И это, черт побери, даже логично в какой-то степени! Где подпольную арену со входными билетами ценой в две-три зарплаты обычного человека будут искать с наименьшей вероятностью? То-то и оно.
Я зашел в бар, даже не потрудился закрыть за собой дверь (все равно не закроется), и прошел через зал к стойке. Меня проводило несколько внимательных оценивающих взглядо, но, к счастью, никто не решился связываться.
К их счастью, конечно.
Я зацепился взглядом за больше затоптанные, чем замытые, пятна крови на дощатом полу, машинально отметил это в своей памяти, и наконец добрался до барной стойки.

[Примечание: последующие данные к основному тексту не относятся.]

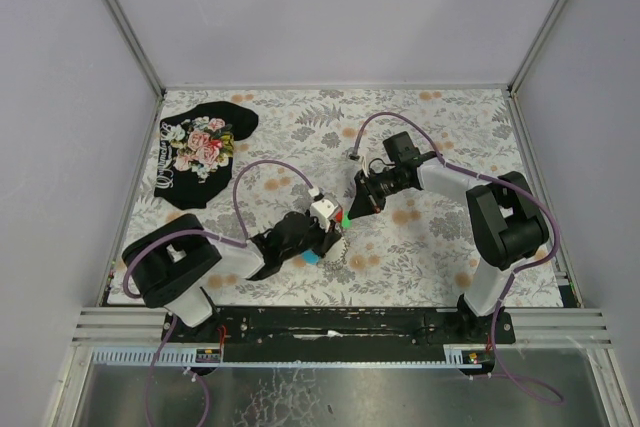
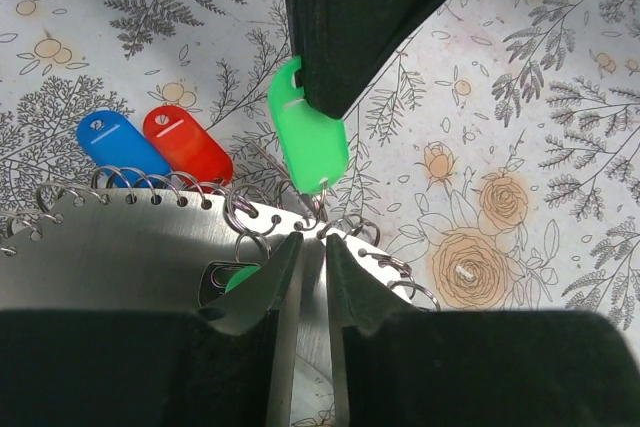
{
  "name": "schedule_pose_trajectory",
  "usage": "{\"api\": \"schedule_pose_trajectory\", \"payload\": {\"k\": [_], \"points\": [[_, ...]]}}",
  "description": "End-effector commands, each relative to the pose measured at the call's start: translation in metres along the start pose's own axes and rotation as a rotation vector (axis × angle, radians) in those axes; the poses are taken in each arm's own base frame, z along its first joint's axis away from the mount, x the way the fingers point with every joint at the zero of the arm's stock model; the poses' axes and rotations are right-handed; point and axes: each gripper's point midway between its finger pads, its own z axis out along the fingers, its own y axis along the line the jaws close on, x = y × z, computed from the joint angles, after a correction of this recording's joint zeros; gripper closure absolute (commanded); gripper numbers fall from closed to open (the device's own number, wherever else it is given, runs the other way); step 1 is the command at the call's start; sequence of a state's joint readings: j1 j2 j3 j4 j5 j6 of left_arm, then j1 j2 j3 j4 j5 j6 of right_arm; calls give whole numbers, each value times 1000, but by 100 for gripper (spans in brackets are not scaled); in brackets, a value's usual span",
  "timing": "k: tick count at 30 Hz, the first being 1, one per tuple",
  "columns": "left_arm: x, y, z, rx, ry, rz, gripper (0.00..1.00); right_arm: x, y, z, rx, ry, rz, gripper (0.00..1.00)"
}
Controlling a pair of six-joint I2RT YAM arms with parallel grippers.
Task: Remove the keys from the keyring
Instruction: Remove the key from the keyring.
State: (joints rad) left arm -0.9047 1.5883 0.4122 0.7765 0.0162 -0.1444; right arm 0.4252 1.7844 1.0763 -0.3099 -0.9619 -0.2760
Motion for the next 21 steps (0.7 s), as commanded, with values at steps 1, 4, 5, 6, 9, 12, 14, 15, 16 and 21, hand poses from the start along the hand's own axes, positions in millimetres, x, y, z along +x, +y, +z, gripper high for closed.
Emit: {"api": "schedule_pose_trajectory", "payload": {"k": [1,4,5,6,9,12,14,15,16,21], "points": [[-20,-2,6,-13,-86,4,86,-16,-1,-6,9,-29,-11,100],[-21,1,7,-34,-89,8,86,-17,-3,-8,16,-35,-8,100],[-21,2,7,-42,-90,9,86,-17,-2,-8,13,-36,-6,100],[-22,3,7,-48,-96,8,86,-18,-2,-8,10,-38,-6,100],[-23,2,8,-56,-103,11,86,-19,0,-9,3,-43,-5,100],[-23,-2,8,-60,-105,16,86,-19,0,-9,-2,-44,-3,100],[-23,-4,8,-63,-105,20,86,-19,1,-8,-4,-45,-2,100],[-22,-5,8,-69,-105,21,86,-19,1,-8,-7,-46,0,100],[-22,-5,8,-75,-107,24,85,-20,2,-9,-8,-48,-1,100],[-21,0,9,-147,-104,41,85,-20,3,-9,-15,-51,-1,100]]}}
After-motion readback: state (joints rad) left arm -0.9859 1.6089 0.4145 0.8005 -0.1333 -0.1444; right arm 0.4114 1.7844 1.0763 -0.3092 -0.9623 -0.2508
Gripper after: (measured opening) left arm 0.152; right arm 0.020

— Детям у нас нельзя. — спокойно, даже без насмешки, произнес бармен — большой и толстый мужик в кожаном жилете на голое тело.

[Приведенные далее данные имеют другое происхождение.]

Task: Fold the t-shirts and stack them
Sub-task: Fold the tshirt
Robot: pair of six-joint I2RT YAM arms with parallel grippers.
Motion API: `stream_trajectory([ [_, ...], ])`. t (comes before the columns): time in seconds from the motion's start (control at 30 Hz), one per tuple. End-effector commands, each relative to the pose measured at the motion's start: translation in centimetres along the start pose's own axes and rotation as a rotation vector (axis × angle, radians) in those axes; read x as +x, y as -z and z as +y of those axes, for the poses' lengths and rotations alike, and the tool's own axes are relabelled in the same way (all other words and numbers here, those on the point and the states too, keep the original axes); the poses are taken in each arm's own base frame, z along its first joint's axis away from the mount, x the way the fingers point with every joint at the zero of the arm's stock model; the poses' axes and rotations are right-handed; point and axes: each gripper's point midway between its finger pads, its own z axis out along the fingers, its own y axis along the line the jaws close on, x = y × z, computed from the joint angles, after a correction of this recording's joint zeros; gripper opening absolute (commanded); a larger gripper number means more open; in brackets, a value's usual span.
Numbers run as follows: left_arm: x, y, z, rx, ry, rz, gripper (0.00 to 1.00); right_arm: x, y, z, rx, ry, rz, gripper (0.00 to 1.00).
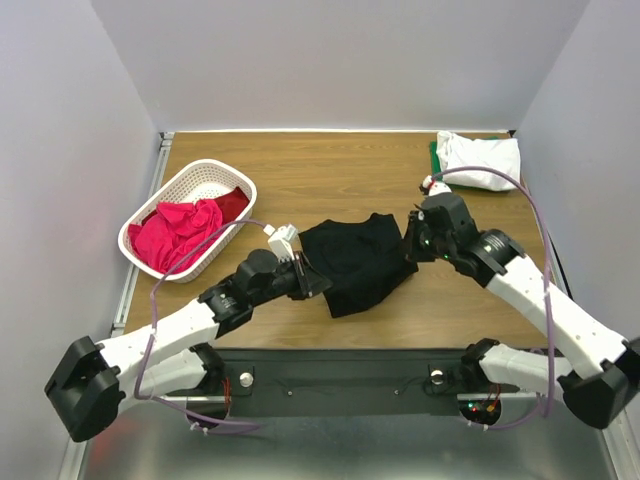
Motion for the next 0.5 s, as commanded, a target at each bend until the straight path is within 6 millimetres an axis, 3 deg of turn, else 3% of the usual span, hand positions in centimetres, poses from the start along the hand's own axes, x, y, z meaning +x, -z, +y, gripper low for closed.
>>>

Я ухмыльнулся, глядя ему в глаза, и положил на стойку свой билет.
Бармен быстро поставил на стойку кружку, которую протирал грязным полотенцем, и этим же полотенцем накрыл билет, скрывая его от чужих глаз. От моих глаз не укрылось, как полотенце зашевелилось, когда пальцы бармена пробежались по ряду бугорков на внутренней стороне билета. Он с сомнением посмотрел на меня, но, в отличие от меня, он явно знал этот шифр, и знал, что конкретно им зашифровано. Поэтому он смахнул со стойки полотенце вместе с билетом, и так же спокойно произнес:
— Прошу сюда.
Он кивнул на дверь, которая вела к нему за барную стойку. Я протянул руку, повернул ручку, толкнул дверь от себя, но входить не спешил, ожидая какой-нибудь подставы.
Подставы не случилось. Бармен просто подошел ко мне и сделал приглашающий жест рукой:
— Сюда, пожалуйста.
Продолжая жест, он уперся рукой в стену напротив двери, поднапрягся, толкнул ее, и кусок стены провернулся вокруг своей оси, открывая проход.
Я молча кивнул, шагнул в проход и меня накрыло ощущение дежавю. Я будто снова спускался в процедурную Урмадана, чтобы заново пережить ритуал поднятия ранга. Такие же каменные ступени, уходящие куда-то вниз, и такое же слабое освещение.
Я насчитал пятнадцать ступеней до того момента, пока не уперся в очередную дверь — на сей раз дорогую, из черного лакированного дерева, с медными ручками, отполированными до такой степени, что какая-нибудь дама запросто могла бы подправить макияж, глядя в них.